# G Shock type bands that look like this?



## broadwayron

If I get an AW, I think it would be replacing this G Shock (stock pic)...









What would you suggest for a case/strap that would look similar? I've read reviews on Amazon of a few different models and the majority seem to have some serious design flaws. But the Amazon crowd generally isn't a watch crowd, so I'm curious what the WUS folks think.


----------



## zetaplus93

+1. Could be a cool look for the AW. 


Sent from my iPad using Tapatalk


----------



## yankeexpress

Your post may have no replies as it is very cryptic and hard to understand:

You are replacing a GW-7900? Why?
"Case/strap that looks similar" to what? The 7900 or the AW?
What "serious design flaws"? I have around 100 G-Shocks with no serious design flaws. Pls elaborate. 
What WUS folks think about what?


----------



## BarracksSi

I think the OP means design flaws in cases designed for the AW.

Right now, the best option, which was from Lunatik, is gone -- because super-cheap copies have flooded the market.

I also haven't heard of one that's been updated for the Series 2, which is a tad bigger (enough that cases made for the Series 1 and first-gen "series 0" won't fit). Someone over at the MacRumors forums (I think) got an existing brand case for his Series 2, found it didn't fit, and the manufacturer took it back and refunded his cost, saying that they were going to have to create a new version.

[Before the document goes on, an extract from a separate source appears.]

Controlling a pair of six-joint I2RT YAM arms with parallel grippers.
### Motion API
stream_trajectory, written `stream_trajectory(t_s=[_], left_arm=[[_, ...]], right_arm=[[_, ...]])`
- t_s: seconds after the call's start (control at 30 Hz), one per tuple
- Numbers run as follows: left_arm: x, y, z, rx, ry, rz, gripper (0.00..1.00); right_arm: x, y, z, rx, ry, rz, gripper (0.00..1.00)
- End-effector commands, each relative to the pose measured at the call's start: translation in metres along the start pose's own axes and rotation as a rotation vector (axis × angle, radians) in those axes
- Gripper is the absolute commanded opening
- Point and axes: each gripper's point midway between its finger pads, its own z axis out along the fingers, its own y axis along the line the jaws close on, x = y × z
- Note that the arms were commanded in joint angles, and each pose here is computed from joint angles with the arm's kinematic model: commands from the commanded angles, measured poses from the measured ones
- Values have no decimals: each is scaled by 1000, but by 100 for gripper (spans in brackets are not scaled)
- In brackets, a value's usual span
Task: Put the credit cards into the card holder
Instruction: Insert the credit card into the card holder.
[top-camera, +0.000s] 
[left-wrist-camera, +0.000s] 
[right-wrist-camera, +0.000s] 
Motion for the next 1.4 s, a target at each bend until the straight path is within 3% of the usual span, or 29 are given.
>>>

I haven't looked -- but I know some are out there that don't totally suck. I'll keep my eyes open.


----------



## broadwayron

_I think the OP means design flaws in cases designed for the AW.
_
Correct.

By "replacing the 7900", I mean that's my current after-work watch (nights, weekends). If I get an AW, I'll be using it instead of the G-Shock (which I really like).


----------



## LACPA

The only band that I could find that remotely resembles a G-Shock was the Supcase brand cases.


----------



## LACPA

Meant to follow up on this thread with a picture so here it is.










Sent from my iPhone using Tapatalk


----------



## broadwayron

Bumping this thread in case anyone has seen anything. I can't find many [quality] choices, but I would think there's a market for people who are rough on their watches- I'll be wearing mine mountain biking. Most of the bands seem to be really cheap, based on the reviews.

^Supcase appears to be one of the better ones.


----------



## utzelu

I am surprised there are so few aftermarket rugged cases for the AW. The design of the Supcase case shown above is not well balanced - the exposed crown is too delicate compared with the rest of the case. The Lunatik case looks better, but being made in aluminum, it would scratch easily and won't look nice soon. The plastic version may take a beating better. Other options come with just the case shrouding the watch and using the OEM strap - again, unbalanced design IMO. But the one I kind of like is the Catalyst Waterproof case. It has a coherent design and looks quite playful. But it does not have the g-shock rugged style.


----------



## broadwayron

I saw the Catalyst but there are so many negative reviews about it breaking that I couldn't wear it with confidence.


----------



## brandon\

utzelu said:


> the exposed crown is too delicate compared with the rest of the case.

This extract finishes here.